Mine Eyes Glaze Over
Back in the first Gilded Age, newspapers were a new mass-market medium. Everyone rushed to read about the corruption exposed by crusading muckrakers in broadsheets that, in aggregate, forged something called “public opinion.” Today, earnest, toiling investigative journalists at The New York Times, The New Yorker, and The Atlantic have published tens of thousands of words about the flagrant Trumpian self-dealing, from the $TRUMP meme coin to handshake global hotel deals, often tied to the nation’s business. But these exposés land only briefly on cable news shows no one watches or in the self-affirming social media feeds that generate ephemeral agitation. Corruption is too complex a topic to capture the attention of a society addicted to the tabloid rhythms of TikTok dross (whose spoils are now divvied up among some of Trump’s biggest supporters, including Oracle’s Larry Ellison). The minutiae of balance sheets are not sexy enough to vault over the more seductive silos of digital hearsay or the suffocating national obsession with wealth porn. (Quiet luxury was a bore anyway.) The Instagram feeds of “power women,” who used to post their fashionable concerns about social causes, have turned into leggy displays of female pout clout by content creators, encased in body-hugging Lycra and staring at their own phones in dazed self-admiration.

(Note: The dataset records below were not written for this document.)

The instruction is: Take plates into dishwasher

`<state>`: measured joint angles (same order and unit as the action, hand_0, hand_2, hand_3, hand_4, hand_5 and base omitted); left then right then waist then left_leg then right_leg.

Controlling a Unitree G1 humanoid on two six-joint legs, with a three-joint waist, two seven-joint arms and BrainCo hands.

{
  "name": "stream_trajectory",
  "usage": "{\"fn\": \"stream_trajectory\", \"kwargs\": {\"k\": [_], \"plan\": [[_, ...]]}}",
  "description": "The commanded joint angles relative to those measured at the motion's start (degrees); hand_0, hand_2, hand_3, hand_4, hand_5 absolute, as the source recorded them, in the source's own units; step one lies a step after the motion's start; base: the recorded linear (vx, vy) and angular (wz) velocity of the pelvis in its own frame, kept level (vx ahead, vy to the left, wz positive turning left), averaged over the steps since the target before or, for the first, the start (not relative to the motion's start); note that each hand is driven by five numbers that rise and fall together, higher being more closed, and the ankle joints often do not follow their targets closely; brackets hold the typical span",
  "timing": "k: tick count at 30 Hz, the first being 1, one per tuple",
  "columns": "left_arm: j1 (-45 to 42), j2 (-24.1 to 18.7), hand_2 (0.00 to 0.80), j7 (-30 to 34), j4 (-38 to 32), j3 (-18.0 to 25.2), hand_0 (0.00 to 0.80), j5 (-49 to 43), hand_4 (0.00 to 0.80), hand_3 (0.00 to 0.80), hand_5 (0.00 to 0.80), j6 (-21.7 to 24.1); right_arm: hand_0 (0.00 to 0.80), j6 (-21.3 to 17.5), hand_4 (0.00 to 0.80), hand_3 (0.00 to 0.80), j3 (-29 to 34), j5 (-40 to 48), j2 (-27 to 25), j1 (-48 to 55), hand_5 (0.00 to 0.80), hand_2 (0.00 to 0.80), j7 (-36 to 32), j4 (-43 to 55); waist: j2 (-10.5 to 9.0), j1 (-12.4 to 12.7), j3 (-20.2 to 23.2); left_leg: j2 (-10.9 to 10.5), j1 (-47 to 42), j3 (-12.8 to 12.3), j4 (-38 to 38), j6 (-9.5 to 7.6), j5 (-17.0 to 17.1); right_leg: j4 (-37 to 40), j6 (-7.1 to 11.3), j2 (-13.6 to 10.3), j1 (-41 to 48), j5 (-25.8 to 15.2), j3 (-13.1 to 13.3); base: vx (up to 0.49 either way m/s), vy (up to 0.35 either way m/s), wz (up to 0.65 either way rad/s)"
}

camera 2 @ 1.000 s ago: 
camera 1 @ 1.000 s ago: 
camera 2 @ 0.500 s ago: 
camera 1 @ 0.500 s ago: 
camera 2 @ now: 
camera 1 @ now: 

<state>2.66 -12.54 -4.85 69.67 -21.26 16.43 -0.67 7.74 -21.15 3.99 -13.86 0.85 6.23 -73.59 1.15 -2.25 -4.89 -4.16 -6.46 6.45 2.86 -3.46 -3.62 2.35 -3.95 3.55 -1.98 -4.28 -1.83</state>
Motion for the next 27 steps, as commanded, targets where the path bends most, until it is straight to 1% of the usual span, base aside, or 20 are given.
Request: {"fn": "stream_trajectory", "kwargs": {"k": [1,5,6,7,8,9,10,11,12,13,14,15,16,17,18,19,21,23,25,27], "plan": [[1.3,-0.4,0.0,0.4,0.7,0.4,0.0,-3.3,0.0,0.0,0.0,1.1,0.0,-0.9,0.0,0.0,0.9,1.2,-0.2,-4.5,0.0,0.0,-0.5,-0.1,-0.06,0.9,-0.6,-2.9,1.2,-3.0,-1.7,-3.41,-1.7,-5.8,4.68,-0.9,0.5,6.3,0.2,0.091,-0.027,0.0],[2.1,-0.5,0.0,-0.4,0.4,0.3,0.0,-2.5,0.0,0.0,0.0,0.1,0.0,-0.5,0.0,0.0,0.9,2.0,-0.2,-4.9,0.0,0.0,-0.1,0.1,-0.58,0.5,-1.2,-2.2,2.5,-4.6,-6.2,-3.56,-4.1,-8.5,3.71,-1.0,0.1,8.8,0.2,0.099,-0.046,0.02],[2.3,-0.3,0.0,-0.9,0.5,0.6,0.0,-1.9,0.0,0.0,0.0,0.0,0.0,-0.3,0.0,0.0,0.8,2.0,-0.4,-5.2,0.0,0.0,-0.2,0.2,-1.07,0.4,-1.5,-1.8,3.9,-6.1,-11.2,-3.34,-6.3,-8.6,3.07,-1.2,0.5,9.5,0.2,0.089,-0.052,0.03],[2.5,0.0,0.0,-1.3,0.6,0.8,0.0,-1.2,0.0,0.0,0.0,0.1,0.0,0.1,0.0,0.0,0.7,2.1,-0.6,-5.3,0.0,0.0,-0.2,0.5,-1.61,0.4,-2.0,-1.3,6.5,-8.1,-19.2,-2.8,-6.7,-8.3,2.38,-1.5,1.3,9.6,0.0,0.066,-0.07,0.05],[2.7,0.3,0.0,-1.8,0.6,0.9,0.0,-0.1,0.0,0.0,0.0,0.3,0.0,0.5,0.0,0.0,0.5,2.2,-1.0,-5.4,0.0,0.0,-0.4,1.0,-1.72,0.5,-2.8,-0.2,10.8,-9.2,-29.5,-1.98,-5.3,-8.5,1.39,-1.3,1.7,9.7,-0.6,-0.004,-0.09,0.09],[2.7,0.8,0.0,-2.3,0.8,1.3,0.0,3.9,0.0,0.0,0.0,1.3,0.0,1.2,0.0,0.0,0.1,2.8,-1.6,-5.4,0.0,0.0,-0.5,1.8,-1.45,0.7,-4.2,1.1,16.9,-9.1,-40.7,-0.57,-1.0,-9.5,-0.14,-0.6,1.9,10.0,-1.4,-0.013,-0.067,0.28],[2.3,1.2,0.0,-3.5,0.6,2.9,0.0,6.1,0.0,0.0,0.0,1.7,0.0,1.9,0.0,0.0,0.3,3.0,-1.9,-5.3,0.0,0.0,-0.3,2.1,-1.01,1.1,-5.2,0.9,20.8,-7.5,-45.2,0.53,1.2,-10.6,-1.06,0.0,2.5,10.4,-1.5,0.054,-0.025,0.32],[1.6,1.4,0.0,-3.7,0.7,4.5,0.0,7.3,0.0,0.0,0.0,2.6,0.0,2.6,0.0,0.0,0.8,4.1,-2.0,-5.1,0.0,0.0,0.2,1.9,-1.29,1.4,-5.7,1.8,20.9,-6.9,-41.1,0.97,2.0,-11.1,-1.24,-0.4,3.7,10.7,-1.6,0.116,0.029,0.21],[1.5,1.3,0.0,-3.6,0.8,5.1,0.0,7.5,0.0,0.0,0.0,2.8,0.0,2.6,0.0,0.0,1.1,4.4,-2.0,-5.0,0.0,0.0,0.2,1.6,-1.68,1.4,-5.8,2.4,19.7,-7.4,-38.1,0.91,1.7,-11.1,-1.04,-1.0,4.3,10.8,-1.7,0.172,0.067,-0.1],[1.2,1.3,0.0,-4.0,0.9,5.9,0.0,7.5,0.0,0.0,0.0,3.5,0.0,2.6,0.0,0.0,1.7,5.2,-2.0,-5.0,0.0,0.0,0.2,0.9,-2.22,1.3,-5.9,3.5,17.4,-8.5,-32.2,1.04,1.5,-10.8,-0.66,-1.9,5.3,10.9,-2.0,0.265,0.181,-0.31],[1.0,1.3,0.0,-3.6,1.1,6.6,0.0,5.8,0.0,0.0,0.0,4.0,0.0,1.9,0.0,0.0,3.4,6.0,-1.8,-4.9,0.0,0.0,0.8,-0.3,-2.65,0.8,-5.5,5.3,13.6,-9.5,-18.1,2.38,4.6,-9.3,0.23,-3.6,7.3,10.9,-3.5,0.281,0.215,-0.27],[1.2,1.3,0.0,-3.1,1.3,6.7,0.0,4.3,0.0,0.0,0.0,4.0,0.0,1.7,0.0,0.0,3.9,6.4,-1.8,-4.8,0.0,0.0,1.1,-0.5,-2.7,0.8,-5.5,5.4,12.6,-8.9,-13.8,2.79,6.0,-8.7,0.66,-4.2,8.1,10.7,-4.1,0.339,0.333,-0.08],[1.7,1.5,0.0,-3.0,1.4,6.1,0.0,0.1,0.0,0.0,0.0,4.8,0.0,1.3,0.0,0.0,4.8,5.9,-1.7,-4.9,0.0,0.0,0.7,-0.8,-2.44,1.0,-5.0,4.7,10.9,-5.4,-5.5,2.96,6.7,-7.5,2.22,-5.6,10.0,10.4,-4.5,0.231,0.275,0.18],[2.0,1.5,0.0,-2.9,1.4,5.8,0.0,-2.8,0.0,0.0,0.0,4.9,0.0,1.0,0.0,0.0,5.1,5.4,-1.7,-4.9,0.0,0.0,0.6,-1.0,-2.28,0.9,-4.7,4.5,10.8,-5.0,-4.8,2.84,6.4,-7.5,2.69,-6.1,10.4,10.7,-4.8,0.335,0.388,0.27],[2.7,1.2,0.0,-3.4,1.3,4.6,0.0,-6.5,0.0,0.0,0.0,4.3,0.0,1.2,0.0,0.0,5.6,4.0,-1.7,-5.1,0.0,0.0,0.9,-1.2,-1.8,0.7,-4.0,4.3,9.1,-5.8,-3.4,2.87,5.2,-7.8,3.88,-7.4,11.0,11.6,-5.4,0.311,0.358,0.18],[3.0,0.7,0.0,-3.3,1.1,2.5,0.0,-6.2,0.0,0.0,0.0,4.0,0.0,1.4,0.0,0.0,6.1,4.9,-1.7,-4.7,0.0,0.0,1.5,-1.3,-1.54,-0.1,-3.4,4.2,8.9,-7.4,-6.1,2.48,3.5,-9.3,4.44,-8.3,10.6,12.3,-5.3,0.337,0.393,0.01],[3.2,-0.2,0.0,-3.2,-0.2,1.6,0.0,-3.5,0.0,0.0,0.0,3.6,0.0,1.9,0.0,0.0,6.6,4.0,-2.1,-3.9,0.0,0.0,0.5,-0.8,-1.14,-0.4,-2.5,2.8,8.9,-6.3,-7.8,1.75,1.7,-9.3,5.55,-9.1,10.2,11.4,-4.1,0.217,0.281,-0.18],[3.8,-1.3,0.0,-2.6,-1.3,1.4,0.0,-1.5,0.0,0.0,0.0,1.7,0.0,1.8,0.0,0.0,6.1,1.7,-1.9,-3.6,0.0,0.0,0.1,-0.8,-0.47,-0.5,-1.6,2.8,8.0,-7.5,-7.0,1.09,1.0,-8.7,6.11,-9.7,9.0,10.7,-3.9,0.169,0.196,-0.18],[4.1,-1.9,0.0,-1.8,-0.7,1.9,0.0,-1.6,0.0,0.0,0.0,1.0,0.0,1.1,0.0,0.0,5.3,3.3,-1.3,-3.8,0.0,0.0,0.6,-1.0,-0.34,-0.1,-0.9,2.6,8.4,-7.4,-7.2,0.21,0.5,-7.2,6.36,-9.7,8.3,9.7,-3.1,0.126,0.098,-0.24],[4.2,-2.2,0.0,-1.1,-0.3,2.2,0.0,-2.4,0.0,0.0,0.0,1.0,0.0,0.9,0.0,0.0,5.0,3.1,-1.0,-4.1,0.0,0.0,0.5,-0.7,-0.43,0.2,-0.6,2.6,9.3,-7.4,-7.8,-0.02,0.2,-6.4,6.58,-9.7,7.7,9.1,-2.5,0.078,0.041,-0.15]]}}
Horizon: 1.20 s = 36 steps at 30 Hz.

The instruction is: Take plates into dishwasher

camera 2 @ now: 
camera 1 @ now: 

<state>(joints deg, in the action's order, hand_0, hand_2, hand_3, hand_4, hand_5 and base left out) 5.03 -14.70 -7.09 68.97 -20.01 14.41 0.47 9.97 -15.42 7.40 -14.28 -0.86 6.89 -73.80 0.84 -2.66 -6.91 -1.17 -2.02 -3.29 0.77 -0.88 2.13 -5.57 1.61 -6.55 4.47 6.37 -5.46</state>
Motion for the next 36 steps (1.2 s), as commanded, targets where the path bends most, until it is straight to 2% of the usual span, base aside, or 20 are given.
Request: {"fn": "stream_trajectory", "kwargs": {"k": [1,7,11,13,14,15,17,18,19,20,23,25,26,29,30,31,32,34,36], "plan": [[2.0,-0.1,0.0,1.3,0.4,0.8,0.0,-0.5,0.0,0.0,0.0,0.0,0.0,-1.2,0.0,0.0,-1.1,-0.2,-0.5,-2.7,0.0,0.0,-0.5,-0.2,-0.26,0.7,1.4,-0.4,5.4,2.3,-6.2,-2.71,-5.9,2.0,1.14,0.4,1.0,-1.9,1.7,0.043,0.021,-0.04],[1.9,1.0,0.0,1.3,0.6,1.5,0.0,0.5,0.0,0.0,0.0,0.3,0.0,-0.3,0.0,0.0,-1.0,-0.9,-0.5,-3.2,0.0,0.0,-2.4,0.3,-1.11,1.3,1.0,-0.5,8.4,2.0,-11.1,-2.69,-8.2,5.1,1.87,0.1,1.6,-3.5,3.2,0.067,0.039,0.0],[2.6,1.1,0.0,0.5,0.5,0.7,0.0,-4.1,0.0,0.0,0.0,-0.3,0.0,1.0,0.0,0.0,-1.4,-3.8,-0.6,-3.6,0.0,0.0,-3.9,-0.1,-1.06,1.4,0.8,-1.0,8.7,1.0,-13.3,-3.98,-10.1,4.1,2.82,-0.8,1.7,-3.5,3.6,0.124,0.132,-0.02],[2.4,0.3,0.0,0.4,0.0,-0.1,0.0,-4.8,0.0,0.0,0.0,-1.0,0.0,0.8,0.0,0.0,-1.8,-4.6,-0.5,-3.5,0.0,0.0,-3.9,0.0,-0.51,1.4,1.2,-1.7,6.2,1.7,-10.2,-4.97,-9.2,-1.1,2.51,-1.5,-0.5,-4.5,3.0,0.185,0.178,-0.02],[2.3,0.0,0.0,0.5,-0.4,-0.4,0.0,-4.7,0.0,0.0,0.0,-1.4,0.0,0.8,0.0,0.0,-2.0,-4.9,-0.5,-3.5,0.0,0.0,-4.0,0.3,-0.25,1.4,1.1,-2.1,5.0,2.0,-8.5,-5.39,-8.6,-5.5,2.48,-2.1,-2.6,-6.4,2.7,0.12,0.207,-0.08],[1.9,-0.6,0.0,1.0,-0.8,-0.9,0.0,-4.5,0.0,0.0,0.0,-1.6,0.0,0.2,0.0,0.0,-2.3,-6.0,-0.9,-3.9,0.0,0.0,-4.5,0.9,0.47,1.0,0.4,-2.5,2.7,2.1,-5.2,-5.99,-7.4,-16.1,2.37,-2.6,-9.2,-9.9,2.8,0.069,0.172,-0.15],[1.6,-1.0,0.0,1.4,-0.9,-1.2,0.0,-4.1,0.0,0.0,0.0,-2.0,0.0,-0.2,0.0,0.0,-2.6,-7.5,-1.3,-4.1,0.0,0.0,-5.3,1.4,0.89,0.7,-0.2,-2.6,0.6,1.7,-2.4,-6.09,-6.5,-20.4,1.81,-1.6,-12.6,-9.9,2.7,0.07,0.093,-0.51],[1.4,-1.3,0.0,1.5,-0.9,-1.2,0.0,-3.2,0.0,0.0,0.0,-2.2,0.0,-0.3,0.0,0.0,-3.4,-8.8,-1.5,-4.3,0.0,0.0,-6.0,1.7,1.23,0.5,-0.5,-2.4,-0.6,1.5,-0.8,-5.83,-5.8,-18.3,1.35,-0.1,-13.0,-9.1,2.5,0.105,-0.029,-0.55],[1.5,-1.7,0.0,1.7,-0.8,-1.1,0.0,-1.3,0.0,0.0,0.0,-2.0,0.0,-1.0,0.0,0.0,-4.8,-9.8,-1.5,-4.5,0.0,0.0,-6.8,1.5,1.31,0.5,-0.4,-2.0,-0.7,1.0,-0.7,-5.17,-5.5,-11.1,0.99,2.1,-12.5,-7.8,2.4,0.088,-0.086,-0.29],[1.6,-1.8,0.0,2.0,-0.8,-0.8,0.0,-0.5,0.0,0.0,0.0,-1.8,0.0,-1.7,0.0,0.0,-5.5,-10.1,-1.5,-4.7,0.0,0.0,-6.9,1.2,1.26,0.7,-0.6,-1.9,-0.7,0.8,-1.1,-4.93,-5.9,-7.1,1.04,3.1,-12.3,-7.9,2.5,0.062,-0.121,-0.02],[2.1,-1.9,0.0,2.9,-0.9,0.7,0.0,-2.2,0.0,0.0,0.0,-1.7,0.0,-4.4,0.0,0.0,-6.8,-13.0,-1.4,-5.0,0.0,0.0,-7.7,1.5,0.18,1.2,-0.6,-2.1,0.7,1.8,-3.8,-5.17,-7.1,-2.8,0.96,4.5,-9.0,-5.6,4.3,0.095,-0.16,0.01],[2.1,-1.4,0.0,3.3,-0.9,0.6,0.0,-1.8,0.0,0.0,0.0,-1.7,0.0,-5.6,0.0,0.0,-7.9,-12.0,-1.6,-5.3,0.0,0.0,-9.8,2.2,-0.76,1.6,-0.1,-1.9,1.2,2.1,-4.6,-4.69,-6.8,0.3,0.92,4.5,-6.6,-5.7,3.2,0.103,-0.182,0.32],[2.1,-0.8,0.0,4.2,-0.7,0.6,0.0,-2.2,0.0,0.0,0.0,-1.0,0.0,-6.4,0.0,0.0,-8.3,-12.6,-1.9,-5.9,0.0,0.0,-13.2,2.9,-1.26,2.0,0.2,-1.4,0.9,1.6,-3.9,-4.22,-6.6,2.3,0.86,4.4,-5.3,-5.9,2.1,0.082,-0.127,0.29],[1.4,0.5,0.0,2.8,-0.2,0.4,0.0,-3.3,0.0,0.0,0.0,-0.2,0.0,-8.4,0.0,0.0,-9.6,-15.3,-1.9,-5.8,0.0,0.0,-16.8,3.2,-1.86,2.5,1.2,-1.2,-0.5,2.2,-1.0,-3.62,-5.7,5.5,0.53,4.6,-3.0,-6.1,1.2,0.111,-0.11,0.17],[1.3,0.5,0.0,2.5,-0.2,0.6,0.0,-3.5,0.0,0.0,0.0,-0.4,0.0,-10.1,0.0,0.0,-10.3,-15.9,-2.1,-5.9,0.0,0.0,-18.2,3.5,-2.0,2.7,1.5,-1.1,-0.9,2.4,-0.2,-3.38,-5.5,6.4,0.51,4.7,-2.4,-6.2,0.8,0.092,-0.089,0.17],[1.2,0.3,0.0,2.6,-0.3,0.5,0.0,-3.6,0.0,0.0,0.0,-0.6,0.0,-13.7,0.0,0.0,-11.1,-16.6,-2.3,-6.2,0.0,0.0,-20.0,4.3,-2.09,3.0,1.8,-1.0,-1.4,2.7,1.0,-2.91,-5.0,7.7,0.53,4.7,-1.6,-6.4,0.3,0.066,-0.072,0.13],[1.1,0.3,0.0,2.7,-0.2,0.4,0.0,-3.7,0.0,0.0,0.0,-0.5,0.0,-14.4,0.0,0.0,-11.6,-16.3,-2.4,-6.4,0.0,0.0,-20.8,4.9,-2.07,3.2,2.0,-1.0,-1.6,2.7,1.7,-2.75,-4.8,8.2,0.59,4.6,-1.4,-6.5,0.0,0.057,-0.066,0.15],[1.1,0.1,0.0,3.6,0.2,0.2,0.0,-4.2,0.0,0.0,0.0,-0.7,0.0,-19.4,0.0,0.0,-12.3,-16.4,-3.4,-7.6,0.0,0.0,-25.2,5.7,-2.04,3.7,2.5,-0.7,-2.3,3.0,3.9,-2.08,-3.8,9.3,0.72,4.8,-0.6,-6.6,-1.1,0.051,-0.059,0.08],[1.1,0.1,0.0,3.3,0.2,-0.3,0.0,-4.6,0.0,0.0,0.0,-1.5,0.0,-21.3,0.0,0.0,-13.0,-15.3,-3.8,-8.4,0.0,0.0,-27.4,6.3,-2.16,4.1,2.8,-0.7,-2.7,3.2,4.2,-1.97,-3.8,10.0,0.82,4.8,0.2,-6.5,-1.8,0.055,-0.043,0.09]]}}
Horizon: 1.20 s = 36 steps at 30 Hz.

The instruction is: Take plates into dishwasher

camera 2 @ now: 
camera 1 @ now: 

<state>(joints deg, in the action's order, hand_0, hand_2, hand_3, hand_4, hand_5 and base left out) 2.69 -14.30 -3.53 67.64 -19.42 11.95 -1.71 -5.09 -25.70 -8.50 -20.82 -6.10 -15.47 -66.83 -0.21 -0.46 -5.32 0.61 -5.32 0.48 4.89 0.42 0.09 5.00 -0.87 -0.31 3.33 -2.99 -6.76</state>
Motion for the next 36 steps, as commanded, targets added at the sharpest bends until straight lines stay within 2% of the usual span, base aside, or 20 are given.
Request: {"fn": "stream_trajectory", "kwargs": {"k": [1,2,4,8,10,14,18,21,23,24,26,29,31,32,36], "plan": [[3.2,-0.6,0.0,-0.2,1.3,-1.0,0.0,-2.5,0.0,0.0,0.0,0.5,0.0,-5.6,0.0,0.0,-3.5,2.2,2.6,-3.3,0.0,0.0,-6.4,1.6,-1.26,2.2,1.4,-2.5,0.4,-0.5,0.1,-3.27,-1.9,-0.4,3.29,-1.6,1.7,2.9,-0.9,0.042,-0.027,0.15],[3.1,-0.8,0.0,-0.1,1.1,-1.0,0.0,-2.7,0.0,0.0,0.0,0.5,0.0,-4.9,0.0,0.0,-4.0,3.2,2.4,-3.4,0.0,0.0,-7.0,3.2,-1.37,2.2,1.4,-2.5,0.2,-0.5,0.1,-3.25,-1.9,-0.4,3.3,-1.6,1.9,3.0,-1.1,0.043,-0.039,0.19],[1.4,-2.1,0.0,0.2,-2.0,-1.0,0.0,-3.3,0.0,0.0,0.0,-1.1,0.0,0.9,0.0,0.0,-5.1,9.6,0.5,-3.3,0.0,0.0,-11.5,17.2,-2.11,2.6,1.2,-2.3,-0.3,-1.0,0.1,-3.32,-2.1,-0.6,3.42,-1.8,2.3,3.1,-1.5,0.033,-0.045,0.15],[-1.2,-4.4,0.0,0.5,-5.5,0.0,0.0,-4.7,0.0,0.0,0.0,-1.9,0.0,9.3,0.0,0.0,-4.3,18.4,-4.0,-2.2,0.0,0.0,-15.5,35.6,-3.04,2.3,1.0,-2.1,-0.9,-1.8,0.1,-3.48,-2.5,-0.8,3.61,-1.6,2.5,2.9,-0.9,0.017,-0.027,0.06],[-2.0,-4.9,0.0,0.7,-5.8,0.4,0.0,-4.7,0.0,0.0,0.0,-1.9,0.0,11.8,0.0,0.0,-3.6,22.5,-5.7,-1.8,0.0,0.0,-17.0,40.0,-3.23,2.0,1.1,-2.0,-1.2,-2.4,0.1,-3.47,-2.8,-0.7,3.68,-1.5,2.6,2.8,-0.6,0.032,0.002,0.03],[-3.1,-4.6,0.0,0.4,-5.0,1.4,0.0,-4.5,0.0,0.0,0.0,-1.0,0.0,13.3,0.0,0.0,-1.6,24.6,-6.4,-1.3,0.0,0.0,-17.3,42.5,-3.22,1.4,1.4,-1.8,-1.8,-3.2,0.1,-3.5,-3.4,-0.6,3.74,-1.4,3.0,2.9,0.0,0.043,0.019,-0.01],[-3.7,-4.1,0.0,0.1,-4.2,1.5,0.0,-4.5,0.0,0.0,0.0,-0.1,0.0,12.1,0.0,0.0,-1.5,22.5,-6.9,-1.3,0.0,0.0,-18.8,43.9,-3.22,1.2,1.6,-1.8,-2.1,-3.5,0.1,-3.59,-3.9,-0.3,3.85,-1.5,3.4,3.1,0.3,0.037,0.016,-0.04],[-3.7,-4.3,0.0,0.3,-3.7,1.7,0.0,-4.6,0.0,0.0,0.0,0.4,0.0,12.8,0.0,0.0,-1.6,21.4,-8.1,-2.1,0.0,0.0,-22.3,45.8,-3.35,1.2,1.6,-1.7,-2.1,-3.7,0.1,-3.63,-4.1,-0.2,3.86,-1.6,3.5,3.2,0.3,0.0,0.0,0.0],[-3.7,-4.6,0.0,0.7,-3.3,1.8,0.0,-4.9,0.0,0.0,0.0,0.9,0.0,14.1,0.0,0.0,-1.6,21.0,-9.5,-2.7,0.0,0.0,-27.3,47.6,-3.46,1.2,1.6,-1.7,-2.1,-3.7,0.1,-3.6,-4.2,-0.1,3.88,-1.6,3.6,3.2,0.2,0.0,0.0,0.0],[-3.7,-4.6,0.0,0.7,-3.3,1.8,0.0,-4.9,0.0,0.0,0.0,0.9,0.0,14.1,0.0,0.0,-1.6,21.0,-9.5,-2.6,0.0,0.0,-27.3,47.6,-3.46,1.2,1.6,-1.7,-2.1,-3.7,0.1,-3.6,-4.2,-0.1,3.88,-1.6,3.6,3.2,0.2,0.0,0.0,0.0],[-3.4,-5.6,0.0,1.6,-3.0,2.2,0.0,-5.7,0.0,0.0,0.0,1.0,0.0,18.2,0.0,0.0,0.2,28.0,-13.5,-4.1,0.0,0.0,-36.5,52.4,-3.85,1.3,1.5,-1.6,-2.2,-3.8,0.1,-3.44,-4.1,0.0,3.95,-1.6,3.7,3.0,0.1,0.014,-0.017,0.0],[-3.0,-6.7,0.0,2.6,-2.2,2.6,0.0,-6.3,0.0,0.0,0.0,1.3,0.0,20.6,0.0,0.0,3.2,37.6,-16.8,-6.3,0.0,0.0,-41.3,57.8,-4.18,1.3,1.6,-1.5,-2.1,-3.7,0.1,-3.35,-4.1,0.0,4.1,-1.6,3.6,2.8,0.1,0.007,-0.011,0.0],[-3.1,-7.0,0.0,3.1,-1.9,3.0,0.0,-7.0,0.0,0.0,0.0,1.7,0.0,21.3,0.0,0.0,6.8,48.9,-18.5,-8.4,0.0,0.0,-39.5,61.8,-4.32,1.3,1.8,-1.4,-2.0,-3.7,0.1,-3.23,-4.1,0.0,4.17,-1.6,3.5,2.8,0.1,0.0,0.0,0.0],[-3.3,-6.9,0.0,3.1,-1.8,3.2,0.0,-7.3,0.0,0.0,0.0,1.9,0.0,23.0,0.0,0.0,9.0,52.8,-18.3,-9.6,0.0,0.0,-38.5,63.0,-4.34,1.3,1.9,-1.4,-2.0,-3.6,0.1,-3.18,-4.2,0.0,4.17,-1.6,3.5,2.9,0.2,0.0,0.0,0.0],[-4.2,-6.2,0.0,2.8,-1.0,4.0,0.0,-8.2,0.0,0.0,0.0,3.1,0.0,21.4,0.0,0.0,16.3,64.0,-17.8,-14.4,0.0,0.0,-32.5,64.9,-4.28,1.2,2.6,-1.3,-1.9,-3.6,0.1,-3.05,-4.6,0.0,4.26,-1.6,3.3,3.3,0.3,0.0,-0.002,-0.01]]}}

The only corruption stories that rise to the top are those with an instant, juicy visual component, like the stash of thirteen gold bars found in now-incarcerated former Senator Robert Menendez’s New Jersey closet. Now, we are morally concussed by the velocity of the Trump news cycle and the normalization of White House graft. To get exercised about stuff like the Trump tribe’s insider crypto deals, you have to: a) ask Sam Bankman-Fried to explain it, and b) understand a bit about the way in which the presidency used to operate, at least for most of the 20th century, and that would come with the increasingly unrealistic requirement of a passing knowledge of American history.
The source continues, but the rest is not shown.